#### DATA EXTRACT:
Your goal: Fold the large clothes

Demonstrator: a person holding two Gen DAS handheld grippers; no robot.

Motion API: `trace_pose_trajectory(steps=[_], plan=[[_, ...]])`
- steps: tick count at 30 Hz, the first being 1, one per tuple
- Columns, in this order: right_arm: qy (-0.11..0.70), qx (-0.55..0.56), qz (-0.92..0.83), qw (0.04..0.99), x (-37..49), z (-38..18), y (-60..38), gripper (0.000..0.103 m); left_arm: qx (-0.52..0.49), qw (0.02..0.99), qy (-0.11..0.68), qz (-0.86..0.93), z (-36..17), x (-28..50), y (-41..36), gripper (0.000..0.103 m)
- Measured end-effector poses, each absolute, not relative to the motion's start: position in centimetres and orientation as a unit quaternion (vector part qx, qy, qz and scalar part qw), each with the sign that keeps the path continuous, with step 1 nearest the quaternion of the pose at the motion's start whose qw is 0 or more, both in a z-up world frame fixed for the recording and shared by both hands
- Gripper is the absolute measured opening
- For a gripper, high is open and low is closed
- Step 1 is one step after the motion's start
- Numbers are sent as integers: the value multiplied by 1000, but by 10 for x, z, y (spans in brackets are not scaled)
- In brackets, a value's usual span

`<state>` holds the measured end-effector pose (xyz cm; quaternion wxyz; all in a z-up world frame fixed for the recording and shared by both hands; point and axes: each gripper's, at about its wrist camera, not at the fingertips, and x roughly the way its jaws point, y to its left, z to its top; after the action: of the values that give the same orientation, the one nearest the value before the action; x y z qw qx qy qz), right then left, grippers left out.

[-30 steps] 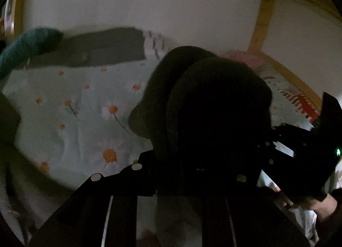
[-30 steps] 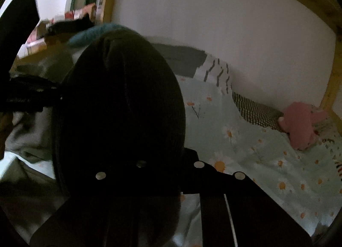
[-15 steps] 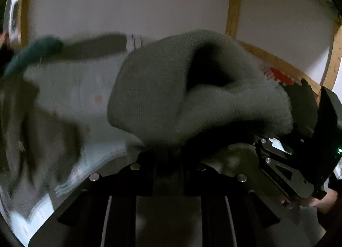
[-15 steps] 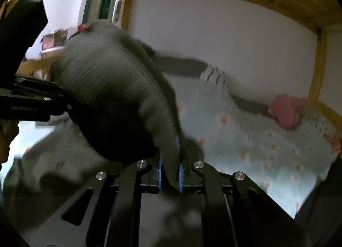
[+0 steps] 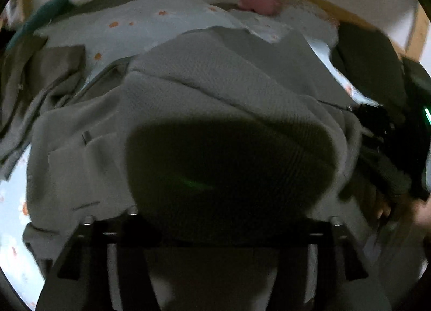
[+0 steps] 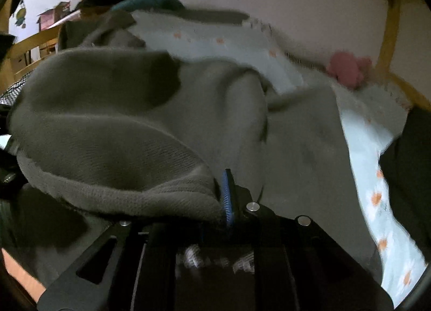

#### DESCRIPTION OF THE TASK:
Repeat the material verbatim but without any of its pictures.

#### RESULT FOR THIS EXERCISE:
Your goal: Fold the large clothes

Demonstrator: a person holding two Gen DAS handheld grippers; no robot.

Motion API: `trace_pose_trajectory(steps=[_], plan=[[_, ...]])`
- steps: tick count at 30 Hz, the first being 1, one per tuple
- Columns, in this order: right_arm: qy (-0.11..0.70), qx (-0.55..0.56), qz (-0.92..0.83), qw (0.04..0.99), x (-37..49), z (-38..18), y (-60..38), gripper (0.000..0.103 m); left_arm: qx (-0.52..0.49), qw (0.02..0.99), qy (-0.11..0.68), qz (-0.86..0.93), z (-36..17), x (-28..50), y (-41..36), gripper (0.000..0.103 m)
- Measured end-effector poses, each absolute, not relative to the motion's start: position in centimetres and orientation as a unit quaternion (vector part qx, qy, qz and scalar part qw), each with the sign that keeps the path continuous, with step 1 nearest the quaternion of the pose at the motion's start whose qw is 0 or more, both in a z-up world frame fixed for the recording and shared by both hands
- Gripper is the absolute measured opening
- For a gripper, high is open and low is closed
- Step 1 is one step after the motion's start
- Numbers are sent as integers: the value multiplied by 1000, but by 10 for x, z, y (spans in brackets are not scaled)
- In brackets, a value's usual span

`<state>` holds the measured end-effector pose (xyz cm; quaternion wxyz; all in a z-up world frame fixed for the recording and shared by both hands; point and axes: each gripper's, at about its wrist camera, not at the fingertips, and x roughly the way its jaws point, y to its left, z to its top; after the action: of the values that give the same orientation, the one nearest the value before the action; x y z qw qx qy qz), right then left, grippers left out.

[-30 steps] 
[-30 steps] 
[-15 steps] 
[-15 steps] 
[+0 steps] 
[+0 steps] 

That completes the answer, and no more is expected.